TASK DESCRIPTION:
An exact transcription of the data below, complete and unaltered, is the expected answer.

GIVEN MATERIAL:
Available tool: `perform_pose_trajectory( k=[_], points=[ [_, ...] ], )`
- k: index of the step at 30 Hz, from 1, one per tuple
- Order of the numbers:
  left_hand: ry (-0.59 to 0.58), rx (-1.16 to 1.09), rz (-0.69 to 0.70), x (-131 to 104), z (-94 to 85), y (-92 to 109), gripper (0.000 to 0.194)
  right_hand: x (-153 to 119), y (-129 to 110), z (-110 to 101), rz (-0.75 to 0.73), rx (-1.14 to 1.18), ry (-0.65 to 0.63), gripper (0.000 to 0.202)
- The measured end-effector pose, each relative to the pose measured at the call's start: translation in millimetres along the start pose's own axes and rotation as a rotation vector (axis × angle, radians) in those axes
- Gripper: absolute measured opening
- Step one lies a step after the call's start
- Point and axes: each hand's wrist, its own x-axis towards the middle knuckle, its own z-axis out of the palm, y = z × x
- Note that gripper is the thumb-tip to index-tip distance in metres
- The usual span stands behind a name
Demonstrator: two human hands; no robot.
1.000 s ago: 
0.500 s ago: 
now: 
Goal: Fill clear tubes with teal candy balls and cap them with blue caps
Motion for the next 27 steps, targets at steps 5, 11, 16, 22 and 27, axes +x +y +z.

SOLUTION TO THE PROBLEM:
Available tool: `perform_pose_trajectory( k=[_], points=[ [_, ...] ], )`
- k: index of the step at 30 Hz, from 1, one per tuple
- Order of the numbers:
  left_hand: ry (-0.59 to 0.58), rx (-1.16 to 1.09), rz (-0.69 to 0.70), x (-131 to 104), z (-94 to 85), y (-92 to 109), gripper (0.000 to 0.194)
  right_hand: x (-153 to 119), y (-129 to 110), z (-110 to 101), rz (-0.75 to 0.73), rx (-1.14 to 1.18), ry (-0.65 to 0.63), gripper (0.000 to 0.202)
- The measured end-effector pose, each relative to the pose measured at the call's start: translation in millimetres along the start pose's own axes and rotation as a rotation vector (axis × angle, radians) in those axes
- Gripper: absolute measured opening
- Step one lies a step after the call's start
- Point and axes: each hand's wrist, its own x-axis towards the middle knuckle, its own z-axis out of the palm, y = z × x
- Note that gripper is the thumb-tip to index-tip distance in metres
- The usual span stands behind a name
Demonstrator: two human hands; no robot.
1.000 s ago: 
0.500 s ago: 
now: 
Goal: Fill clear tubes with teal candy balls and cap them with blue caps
Motion for the next 27 steps, targets at steps 5, 11, 16, 22 and 27, axes +x +y +z.

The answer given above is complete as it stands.